I'll try to attach a shrunk down jpeg of the map as it is so far, if you need an idea of what I'm working with. Any assistance is appreciated! I can follow a tutorial well enough, but when it comes to trying to figure out Photoshop on my own it's like walking into a brick wall over and over, lol.

----------


## Freodin

My two cents...

Political borders:
"What I'm looking for is a good way [...] to make the different coloured political borders that doesn't just look like I drunkenly dragged a magic marker around the world in the vague shape of countries."

I think you shouldn't do that at all. Using two different sets of colours - one for biomes, another one for borders - will only lead to a horrible clash between these two.
Instead, you could try to do it in the way "modern" physical maps do it... use a single contrasting colour (mostly red) to just depict _borders_ without distinguishing between seperate political entities. This would be an example of what I mean.

If you want to have a map showing the political view as well... best way to do it would be to do a seperate map. Don't try to put every possible piece of information into one map.

Labels: 
I cannot see any reason why you shouldn't keep the labeling quite simple, similar as in the example map I linked to. None of the colours on your map are dark enough that a black / very dark grey label would not have enough contrast.

If that doesn't work out... if you think the contrast is not enough, or plain text just doesn't fit the style... a simple lighter outer glow effect is the easiest way to go.

----------


## Silverscribe

> My two cents...
> 
> I think you shouldn't do that at all. Using two different sets of colours - one for biomes, another one for borders - will only lead to a horrible clash between these two.
> Instead, you could try to do it in the way "modern" physical maps do it... use a single contrasting colour (mostly red) to just depict _borders_ without distinguishing between seperate political entities.
> 
> Labels: 
> I cannot see any reason why you shouldn't keep the labeling quite simple, similar as in the example map I linked to. None of the colours on your map are dark enough that a black / very dark grey label would not have enough contrast.
> 
> If that doesn't work out... if you think the contrast is not enough, or plain text just doesn't fit the style... a simple lighter outer glow effect is the easiest way to go.
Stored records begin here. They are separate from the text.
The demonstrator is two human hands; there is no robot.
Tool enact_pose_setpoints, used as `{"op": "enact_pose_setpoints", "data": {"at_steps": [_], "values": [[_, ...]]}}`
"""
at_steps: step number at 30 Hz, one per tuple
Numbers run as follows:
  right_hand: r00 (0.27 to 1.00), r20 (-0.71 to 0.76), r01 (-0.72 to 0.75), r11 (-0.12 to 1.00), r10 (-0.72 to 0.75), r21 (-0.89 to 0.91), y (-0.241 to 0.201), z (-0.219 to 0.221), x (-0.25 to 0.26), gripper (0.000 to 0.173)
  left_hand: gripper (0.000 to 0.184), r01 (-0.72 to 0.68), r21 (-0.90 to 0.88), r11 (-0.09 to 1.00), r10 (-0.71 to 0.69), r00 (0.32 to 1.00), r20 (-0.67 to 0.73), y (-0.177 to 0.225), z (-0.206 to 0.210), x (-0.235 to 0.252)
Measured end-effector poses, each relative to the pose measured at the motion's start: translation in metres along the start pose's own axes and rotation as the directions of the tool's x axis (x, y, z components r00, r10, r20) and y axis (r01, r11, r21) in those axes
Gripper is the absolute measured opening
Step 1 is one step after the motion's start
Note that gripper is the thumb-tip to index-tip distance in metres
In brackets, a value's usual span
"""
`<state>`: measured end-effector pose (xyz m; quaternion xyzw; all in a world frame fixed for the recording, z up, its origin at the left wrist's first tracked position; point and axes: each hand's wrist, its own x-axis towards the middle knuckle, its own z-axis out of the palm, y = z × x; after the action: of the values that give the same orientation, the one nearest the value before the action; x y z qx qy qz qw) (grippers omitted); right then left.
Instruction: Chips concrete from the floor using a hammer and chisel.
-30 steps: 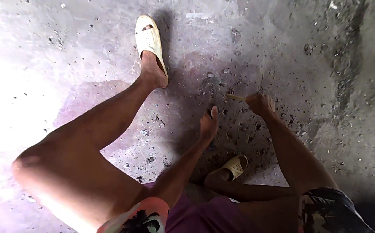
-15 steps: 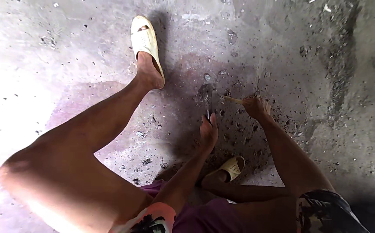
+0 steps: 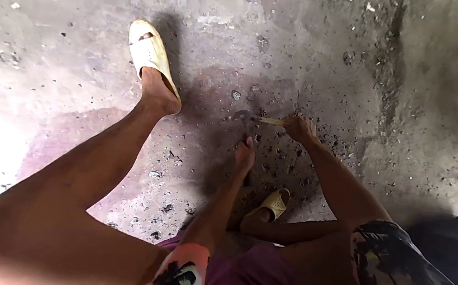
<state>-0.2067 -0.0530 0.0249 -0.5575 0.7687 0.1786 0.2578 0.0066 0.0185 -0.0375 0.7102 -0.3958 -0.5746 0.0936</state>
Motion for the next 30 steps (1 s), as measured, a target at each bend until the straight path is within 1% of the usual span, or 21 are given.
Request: {"op": "enact_pose_setpoints", "data": {"at_steps": [1,2,4,6,7,8,9,11,12,13,14,16,18,19,20,23,24,25,27,29,30], "values": [[1.000,-0.002,-0.001,1.000,0.001,0.003,0.003,0.000,0.000,0.034,0.068,0.014,0.033,0.999,-0.015,1.000,0.020,0.000,-0.005,0.006],[1.000,0.000,0.003,1.000,-0.003,0.006,0.004,-0.003,0.000,0.034,0.069,0.017,0.009,1.000,-0.017,1.000,-0.014,0.001,-0.011,0.005],[1.000,0.006,0.008,1.000,-0.008,0.024,0.004,-0.006,0.002,0.034,0.073,-0.028,-0.133,0.991,0.009,0.990,-0.139,-0.002,-0.020,-0.011],[1.000,0.017,0.004,0.999,-0.005,0.052,0.006,-0.004,0.002,0.034,0.068,-0.081,-0.298,0.951,0.003,0.967,-0.254,-0.004,-0.017,-0.028],[1.000,0.015,0.005,0.998,-0.006,0.060,0.008,-0.001,0.003,0.034,0.066,-0.114,-0.339,0.934,0.008,0.954,-0.299,-0.004,-0.010,-0.032],[1.000,0.014,0.001,0.998,-0.002,0.062,0.009,0.000,0.004,0.035,0.064,-0.132,-0.337,0.932,0.019,0.947,-0.321,-0.003,-0.001,-0.032],[1.000,0.009,-0.005,0.998,0.005,0.061,0.010,0.001,0.005,0.036,0.064,-0.130,-0.288,0.949,0.040,0.954,-0.298,-0.002,0.008,-0.029],[1.000,0.012,-0.018,0.999,0.017,0.050,0.010,0.001,0.004,0.036,0.063,-0.091,-0.090,0.992,0.080,0.990,-0.117,0.001,0.015,-0.012],[1.000,0.014,-0.021,0.999,0.021,0.040,0.009,0.001,0.002,0.036,0.062,-0.063,-0.002,0.998,0.063,0.998,-0.014,0.004,0.010,-0.002],[1.000,0.017,-0.019,0.999,0.019,0.040,0.009,-0.001,0.002,0.037,0.062,-0.046,0.027,0.999,0.045,0.998,0.038,0.010,0.002,0.004],[1.000,0.023,-0.017,0.999,0.016,0.044,0.011,-0.003,0.004,0.037,0.062,-0.045,0.012,0.999,0.044,0.998,0.039,0.014,-0.006,0.004],[1.000,0.021,-0.003,0.999,0.002,0.048,0.017,0.002,0.006,0.037,0.062,-0.085,-0.062,0.994,0.081,0.995,-0.057,0.013,-0.014,-0.010],[1.000,0.014,-0.004,0.998,0.003,0.061,0.018,0.004,0.004,0.035,0.068,-0.142,-0.139,0.980,0.117,0.978,-0.170,0.006,-0.009,-0.029],[1.000,0.011,-0.005,0.998,0.004,0.064,0.017,0.004,0.002,0.034,0.070,-0.144,-0.146,0.979,0.115,0.975,-0.191,0.005,-0.003,-0.034],[1.000,0.005,-0.004,0.998,0.003,0.066,0.017,0.003,0.001,0.034,0.068,-0.124,-0.121,0.985,0.102,0.979,-0.178,0.006,0.003,-0.032],[1.000,0.000,-0.012,0.999,0.012,0.049,0.014,0.004,-0.002,0.035,0.060,-0.010,0.018,1.000,0.009,0.998,0.062,0.011,0.002,-0.003],[1.000,-0.001,-0.028,0.998,0.028,0.054,0.011,0.002,-0.003,0.035,0.061,0.005,0.031,1.000,-0.008,0.995,0.103,0.012,-0.005,0.003],[0.998,0.008,-0.056,0.995,0.056,0.087,0.009,0.001,-0.006,0.036,0.062,0.007,0.037,0.999,-0.011,0.993,0.117,0.011,-0.015,0.002],[0.991,0.040,-0.132,0.953,0.125,0.275,0.012,0.000,-0.011,0.037,0.065,-0.042,0.015,0.999,0.041,0.997,0.065,-0.002,-0.026,-0.010],[0.979,0.065,-0.199,0.848,0.192,0.492,0.026,0.012,-0.011,0.038,0.069,-0.067,-0.034,0.997,0.068,0.997,0.047,-0.020,-0.030,-0.021],[0.976,0.073,-0.212,0.815,0.206,0.540,0.031,0.017,-0.013,0.039,0.069,-0.057,-0.047,0.997,0.060,0.997,0.049,-0.028,-0.029,-0.021]]}}
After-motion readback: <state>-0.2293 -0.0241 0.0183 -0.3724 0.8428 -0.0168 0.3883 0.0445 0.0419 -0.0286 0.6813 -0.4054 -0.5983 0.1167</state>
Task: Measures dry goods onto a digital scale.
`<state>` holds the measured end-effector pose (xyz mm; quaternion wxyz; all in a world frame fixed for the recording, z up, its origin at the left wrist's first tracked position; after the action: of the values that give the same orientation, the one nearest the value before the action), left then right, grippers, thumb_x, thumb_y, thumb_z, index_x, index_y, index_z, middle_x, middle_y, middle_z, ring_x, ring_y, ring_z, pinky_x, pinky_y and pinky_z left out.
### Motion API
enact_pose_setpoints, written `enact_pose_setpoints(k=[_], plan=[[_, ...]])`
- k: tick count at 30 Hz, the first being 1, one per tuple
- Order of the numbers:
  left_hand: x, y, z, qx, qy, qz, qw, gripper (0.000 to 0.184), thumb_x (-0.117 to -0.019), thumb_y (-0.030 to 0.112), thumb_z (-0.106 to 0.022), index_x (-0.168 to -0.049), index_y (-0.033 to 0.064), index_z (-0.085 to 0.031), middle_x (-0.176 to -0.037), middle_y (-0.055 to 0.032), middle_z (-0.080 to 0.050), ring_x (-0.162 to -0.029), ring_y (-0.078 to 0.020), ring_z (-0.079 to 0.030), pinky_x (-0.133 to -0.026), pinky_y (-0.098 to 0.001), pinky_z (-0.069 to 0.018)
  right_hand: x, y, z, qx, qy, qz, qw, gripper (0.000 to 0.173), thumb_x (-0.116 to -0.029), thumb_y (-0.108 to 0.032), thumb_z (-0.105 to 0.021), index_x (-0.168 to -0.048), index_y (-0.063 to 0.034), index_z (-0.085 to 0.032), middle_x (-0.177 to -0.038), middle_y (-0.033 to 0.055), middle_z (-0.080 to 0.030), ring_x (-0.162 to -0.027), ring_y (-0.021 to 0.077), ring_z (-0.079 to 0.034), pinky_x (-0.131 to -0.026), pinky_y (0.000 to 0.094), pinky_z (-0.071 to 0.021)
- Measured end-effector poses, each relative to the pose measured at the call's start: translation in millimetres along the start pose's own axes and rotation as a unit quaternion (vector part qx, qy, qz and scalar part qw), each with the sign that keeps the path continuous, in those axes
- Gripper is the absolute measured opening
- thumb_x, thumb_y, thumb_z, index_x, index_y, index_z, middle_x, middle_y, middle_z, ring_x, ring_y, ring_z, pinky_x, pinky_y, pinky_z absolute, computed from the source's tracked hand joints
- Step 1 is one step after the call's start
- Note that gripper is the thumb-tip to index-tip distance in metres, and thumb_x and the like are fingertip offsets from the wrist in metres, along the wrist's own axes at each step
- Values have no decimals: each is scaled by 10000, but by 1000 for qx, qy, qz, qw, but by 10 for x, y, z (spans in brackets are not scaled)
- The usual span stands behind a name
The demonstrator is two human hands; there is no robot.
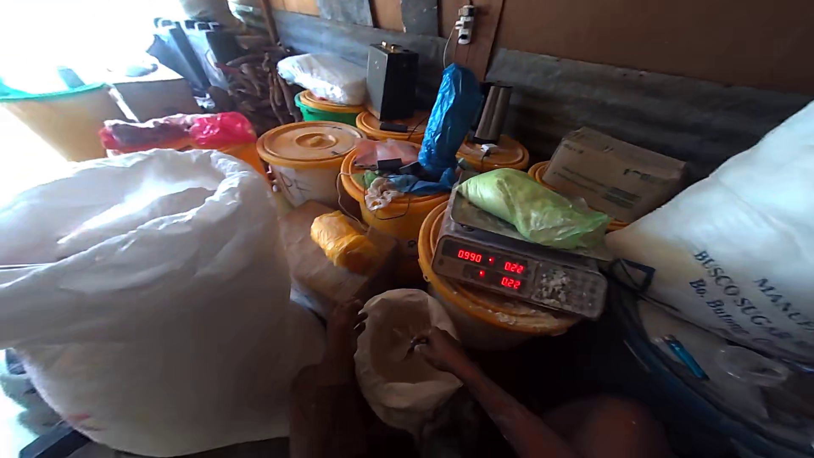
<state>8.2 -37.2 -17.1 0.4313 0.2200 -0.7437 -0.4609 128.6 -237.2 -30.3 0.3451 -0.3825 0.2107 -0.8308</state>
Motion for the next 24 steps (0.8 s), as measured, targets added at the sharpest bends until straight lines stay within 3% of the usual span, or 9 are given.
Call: enact_pose_setpoints(k=[2, 5, 8, 12, 15, 20, 24], plan=[[-31, -22, 58, 3, 6, -9, 1000, 341, -1032, 196, -553, -1332, 34, -545, -1064, -122, -630, -812, -175, -606, -677, -332, -507, -288, -65, -213, 27, -18, -32, 999, 327, -1018, -261, -575, -1299, -135, -684, -1266, 152, -689, -1181, 339, -651, -997, 604, -497], [-41, 6, 121, 8, 1, -25, 1000, 350, -1043, 195, -542, -1343, 14, -536, -1063, -129, -640, -808, -170, -619, -700, -334, -527, -724, -1, -555, 17, -25, -48, 998, 332, -1007, -269, -589, -1276, -99, -686, -1242, 168, -697, -1158, 351, -663, -980, 607, -507], [-95, 60, 125, 29, 6, -35, 999, 302, -1047, 158, -524, -1306, 3, -534, -931, -86, -630, -675, -120, -590, -592, -273, -506, -1041, 105, -824, -40, -26, -34, 998, 356, -1007, -257, -611, -1287, -43, -663, -1257, 205, -679, -1173, 369, -651, -1008, 601, -498], [-215, 113, 110, 24, 1, -34, 999, 330, -1037, 147, -526, -1329, -5, -524, -969, -105, -625, -708, -141, -597, -624, -298, -518, -1238, 294, -972, -108, -20, -19, 994, 367, -1014, -239, -612, -1314, -31, -651, -1273, 217, -669, -1170, 360, -653, -1028, 560, -500], [-297, 150, 66, 8, -13, -40, 999, 350, -1050, 164, -507, -1357, -5, -509, -1004, -112, -631, -729, -147, -616, -639, -304, -534, -1010, 361, -804, -173, -20, -4, 985, 325, -1023, -219, -609, -1285, -37, -675, -1207, 202, -690, -1060, 313, -675, -962, 504, -525], [-291, 221, 8, 5, -2, -29, 1000, 353, -1031, 140, -520, -1355, 0, -501, -967, -101, -621, -692, -135, -597, -607, -287, -515, -236, 394, -435, -260, 37, 62, 963, 313, -1008, -122, -617, -1289, 6, -669, -1198, 176, -706, -1029, 227, -699, -958, 405, -558], [-288, 192, 1, 9, -6, -23, 1000, 378, -1021, 136, -536, -1375, 12, -496, -1003, -108, -622, -712, -136, -599, -602, -277, -501, 441, 530, -228, -324, 86, 70, 940, 363, -993, -141, -624, -1329, -3, -632, -1055, 89, -719, -774, 73, -626, -702, 247, -526]])
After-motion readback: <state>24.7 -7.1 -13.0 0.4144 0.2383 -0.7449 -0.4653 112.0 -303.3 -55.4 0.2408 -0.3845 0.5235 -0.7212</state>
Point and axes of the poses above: each hand's wrist, its own x-axis away from the middle knuckle, its own z-axis out of the back of the hand, y = z × x, the point moved 2 cm from there along -x, towards the middle knuckle
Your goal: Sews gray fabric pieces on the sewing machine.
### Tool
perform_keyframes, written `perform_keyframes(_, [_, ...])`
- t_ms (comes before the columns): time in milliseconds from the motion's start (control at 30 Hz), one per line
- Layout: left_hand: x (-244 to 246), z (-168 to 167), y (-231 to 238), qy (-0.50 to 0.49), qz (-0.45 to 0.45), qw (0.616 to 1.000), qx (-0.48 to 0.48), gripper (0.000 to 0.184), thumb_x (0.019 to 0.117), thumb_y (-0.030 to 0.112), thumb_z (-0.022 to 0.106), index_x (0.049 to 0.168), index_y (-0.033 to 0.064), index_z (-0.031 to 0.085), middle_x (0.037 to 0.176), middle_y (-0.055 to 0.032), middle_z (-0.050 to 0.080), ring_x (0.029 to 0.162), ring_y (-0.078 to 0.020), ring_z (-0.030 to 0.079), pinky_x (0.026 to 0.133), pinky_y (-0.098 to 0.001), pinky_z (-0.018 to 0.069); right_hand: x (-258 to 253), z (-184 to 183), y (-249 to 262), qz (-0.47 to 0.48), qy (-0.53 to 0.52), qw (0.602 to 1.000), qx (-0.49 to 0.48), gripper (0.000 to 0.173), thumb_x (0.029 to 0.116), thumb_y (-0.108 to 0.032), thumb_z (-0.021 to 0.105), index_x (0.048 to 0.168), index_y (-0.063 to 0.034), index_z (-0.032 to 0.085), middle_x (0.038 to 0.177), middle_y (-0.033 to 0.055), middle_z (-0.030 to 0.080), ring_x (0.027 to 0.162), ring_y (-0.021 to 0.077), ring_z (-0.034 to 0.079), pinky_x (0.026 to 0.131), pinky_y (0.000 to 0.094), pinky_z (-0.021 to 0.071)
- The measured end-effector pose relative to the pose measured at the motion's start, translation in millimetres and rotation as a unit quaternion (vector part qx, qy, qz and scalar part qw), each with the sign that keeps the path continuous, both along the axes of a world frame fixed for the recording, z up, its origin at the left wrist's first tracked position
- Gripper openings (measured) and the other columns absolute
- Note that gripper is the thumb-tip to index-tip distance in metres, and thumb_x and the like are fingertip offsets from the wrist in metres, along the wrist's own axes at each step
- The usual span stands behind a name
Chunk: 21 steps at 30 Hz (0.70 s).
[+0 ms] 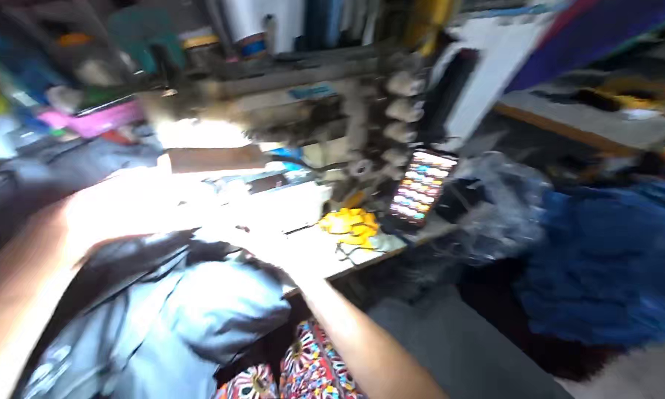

Sounds like good advice, Mainly what I'm looking for though is literal step by step instructions for how to do those things. Like I said, trying to figure out photoshop without something to work off of hurts my teeny tiny brain. I.E. How do I draw a border that follows the coasts/rivers/etc but then also goes where I draw it manually for borders that cross open terrain, etc. For labels I likely need to figure out the best/most easily readable way to do the whole glow effect, curve the words, etc.

----------


## Freodin

Sorry, can't help you with that... I am a GIMP user. I could tell you how to do this stuff in GIMP, and I know that PS is capable of doing the same. I even have a basic idea of where to look... but to give you a detailed description? Difficult.

----------


## Josiah VE

First of all, the map looks great!

Do you have a separate layer for the coastline? I think I could do it myself fairly easily, but I don't know what the situation with your layers is, and how to explain it... 
One way you could do it is select the landmasses that you would like to add borders to on the coastline layer with the magic wand tool, then using the lasso tool deselect (hold ALT) the areas you don't want for a certain country. Now you should have the selection for one country or area that you would like to put a border around. Do "New Layer" and fill the selection with black. Put fill down to 0% and add an inner glow with the colour of your choice in the blend modes of the layer. Then do the same thing again for the next area you would like to make a border for, and so this border doesn't overlap with the other one using the magic wand tool go to the first border layer and deselect that area.
Hope that helps and makes sense, I just thought through it and wrote it down basically, if you have a question about anything just ask.

For roads, a common way is a dotted line. Take a square brush, and in brush properties (I think that's what it's called) squash it sideways, then turn the spacing larger, so it's dotted, and in Brush Dynamics make Brush angle "Direction". You could fiddle with it to make it look nicer.

For simple city icons what I often do is just use square and round brush. Take the brush and click once for a city. You could use circles as towns, squares as cities, or smaller circles as towns, bigger circles as cities... ect...
Here's a simple tutorial on Fantastic Maps to make labeling look nice: http://www.fantasticmaps.com/2013/06/simple-labeling/

Hope that was what you were wondering about.

----------


## Silverscribe

Thanks Josiah, will give it a shot!

----------


## Silverscribe

That method worked out well enough, only question left now is if there's a way to end up with a dashed line style outline for the borders, instead of the solid line?

----------


## Josiah VE

> That method worked out well enough, only question left now is if there's a way to end up with a dashed line style outline for the borders, instead of the solid line?


I'd like to see the result!  :Very Happy: 

For a dashed line take a square brush, in the brush settings make it thin and set the brush angle to "Direction"..

----------


## OUdaveguy98

I use maps in the classroom every day and love them.  But, I think trying to fuse a biome map and political map together is mission impossible, and agree with the comments above that a color clash seems inevitable.  Different map types have different purposes.  You may have to settle for two maps?

On a separate note, I'm highly interested in seeing the same political border techniques as a tutorial for Illustrator if anyone has any ideas?

----------